▶ Your goal
Reproduce, exactly and in full, the records that follow, minus any pictures.

======== Data ========

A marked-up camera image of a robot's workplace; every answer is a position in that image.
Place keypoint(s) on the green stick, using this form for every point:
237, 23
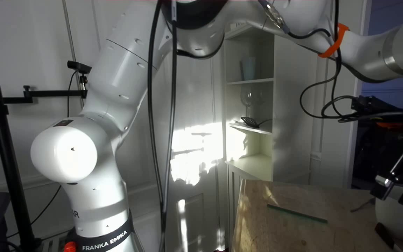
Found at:
297, 213

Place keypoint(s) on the clear wine glass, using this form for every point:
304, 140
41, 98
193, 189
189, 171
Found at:
252, 98

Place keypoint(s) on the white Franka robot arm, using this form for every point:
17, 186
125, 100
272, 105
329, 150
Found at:
112, 93

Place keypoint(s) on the black orange wrist camera mount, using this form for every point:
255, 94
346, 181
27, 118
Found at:
374, 107

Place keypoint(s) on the light blue cup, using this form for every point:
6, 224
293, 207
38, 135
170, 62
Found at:
248, 67

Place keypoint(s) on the small black camera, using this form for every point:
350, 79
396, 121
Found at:
79, 66

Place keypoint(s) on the white round object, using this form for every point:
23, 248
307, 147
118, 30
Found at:
398, 221

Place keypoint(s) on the white shelf cabinet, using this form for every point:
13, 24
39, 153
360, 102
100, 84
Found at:
294, 116

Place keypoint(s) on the red emergency button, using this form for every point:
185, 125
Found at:
69, 245

========

▶ Written response
A marked-up camera image of a robot's workplace; every answer is a position in that image.
Place keypoint(s) on the green stick, using this form for every point:
237, 23
Found at:
297, 213

Place keypoint(s) on the clear wine glass, using this form for every point:
304, 140
41, 98
193, 189
189, 171
Found at:
252, 98

Place keypoint(s) on the white Franka robot arm, using this form for every point:
17, 186
125, 100
272, 105
329, 150
Found at:
112, 93

Place keypoint(s) on the black orange wrist camera mount, using this form for every point:
255, 94
346, 181
27, 118
Found at:
374, 107

Place keypoint(s) on the light blue cup, using this form for every point:
6, 224
293, 207
38, 135
170, 62
Found at:
248, 67

Place keypoint(s) on the small black camera, using this form for every point:
350, 79
396, 121
Found at:
79, 66

Place keypoint(s) on the white round object, using this form for every point:
23, 248
307, 147
118, 30
Found at:
398, 221

Place keypoint(s) on the white shelf cabinet, using this form for every point:
13, 24
39, 153
360, 102
100, 84
Found at:
294, 116

Place keypoint(s) on the red emergency button, using this form for every point:
185, 125
Found at:
69, 245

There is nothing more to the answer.